What is being asked:
Go through the entries below and print, exactly, the lines starting at the one with "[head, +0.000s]" and ending at the one with "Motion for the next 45", keeping both ends and no others.

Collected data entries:
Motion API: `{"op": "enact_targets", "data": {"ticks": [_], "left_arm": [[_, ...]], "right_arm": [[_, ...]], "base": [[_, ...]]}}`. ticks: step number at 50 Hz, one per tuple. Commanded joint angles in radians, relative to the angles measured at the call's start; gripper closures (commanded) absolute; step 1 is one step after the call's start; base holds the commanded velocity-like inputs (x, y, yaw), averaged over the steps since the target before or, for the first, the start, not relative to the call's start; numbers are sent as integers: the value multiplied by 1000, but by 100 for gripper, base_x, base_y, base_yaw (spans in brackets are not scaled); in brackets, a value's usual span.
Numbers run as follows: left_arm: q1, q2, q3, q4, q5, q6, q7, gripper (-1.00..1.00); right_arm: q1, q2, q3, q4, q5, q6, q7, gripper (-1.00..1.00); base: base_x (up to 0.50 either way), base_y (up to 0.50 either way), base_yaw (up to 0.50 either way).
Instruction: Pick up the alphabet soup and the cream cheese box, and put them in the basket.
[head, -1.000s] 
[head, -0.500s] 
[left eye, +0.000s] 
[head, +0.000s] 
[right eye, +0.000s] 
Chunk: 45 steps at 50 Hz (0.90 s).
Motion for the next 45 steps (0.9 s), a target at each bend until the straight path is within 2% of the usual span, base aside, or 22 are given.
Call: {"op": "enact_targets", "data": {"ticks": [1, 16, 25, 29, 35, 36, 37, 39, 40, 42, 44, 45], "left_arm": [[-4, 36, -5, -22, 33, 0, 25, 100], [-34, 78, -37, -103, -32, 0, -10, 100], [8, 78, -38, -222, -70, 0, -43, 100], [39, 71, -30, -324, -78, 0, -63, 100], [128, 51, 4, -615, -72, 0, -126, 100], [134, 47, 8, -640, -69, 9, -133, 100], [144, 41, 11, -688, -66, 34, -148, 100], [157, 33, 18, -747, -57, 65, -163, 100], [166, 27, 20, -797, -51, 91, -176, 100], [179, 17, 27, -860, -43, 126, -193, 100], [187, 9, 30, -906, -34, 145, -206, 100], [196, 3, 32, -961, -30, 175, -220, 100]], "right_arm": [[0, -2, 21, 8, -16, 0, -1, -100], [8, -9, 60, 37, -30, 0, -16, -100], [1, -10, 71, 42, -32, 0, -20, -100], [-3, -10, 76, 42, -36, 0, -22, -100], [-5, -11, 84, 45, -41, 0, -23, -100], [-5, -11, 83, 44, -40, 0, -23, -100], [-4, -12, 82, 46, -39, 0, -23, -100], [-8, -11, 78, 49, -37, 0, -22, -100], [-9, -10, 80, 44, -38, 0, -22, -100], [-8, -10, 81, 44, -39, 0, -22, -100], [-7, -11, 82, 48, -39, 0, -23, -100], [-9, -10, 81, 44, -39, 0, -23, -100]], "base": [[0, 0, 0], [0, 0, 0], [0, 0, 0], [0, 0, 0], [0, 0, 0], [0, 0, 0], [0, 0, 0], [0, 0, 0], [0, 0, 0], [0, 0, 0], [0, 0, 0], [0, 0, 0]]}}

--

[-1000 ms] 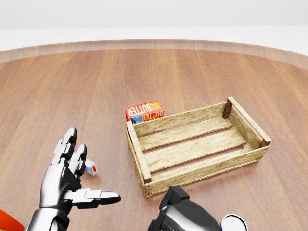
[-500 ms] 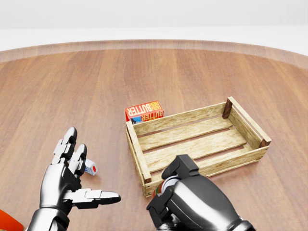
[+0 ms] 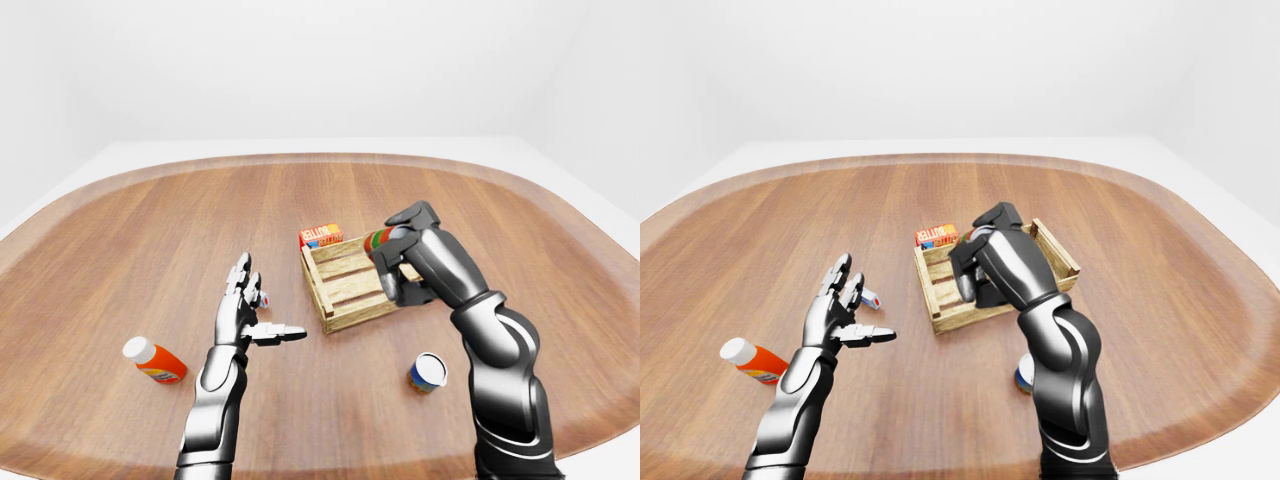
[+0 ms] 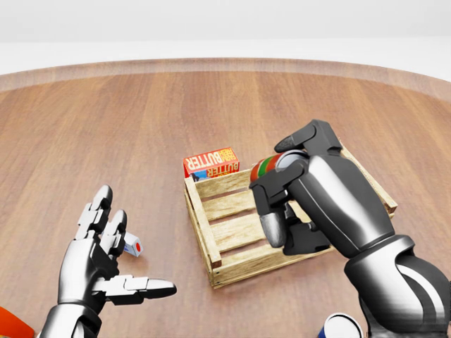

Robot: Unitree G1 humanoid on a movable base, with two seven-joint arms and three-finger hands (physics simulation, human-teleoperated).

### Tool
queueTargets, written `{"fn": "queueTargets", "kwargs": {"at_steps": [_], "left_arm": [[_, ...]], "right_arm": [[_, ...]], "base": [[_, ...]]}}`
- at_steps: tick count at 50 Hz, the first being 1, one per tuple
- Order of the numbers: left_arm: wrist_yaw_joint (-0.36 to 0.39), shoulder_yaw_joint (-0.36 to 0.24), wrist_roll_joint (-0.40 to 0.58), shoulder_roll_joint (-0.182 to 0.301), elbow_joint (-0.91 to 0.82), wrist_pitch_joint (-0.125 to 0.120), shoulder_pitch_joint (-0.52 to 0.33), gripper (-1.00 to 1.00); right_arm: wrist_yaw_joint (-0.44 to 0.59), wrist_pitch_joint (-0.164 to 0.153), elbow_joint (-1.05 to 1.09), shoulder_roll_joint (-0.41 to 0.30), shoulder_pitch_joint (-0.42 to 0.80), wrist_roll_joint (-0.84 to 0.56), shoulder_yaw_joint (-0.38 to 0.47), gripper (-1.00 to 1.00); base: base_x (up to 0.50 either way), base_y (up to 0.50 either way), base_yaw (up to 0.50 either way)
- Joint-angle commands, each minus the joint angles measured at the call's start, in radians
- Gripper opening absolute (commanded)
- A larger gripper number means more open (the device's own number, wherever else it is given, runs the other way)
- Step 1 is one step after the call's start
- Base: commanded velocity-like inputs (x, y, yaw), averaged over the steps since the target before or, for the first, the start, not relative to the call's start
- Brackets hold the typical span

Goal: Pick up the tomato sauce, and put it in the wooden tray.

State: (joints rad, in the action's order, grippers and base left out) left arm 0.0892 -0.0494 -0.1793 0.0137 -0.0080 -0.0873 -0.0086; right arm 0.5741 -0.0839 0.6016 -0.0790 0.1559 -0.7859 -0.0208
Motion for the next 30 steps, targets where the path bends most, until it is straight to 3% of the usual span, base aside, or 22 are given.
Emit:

Solution below:
[head, +0.000s] 
[right eye, +0.000s] 
Chunk: 45 steps at 50 Hz (0.90 s).
Motion for the next 45 steps (0.9 s), a target at each bend until the straight path is within 2% of the usual span, base aside, or 22 are given.

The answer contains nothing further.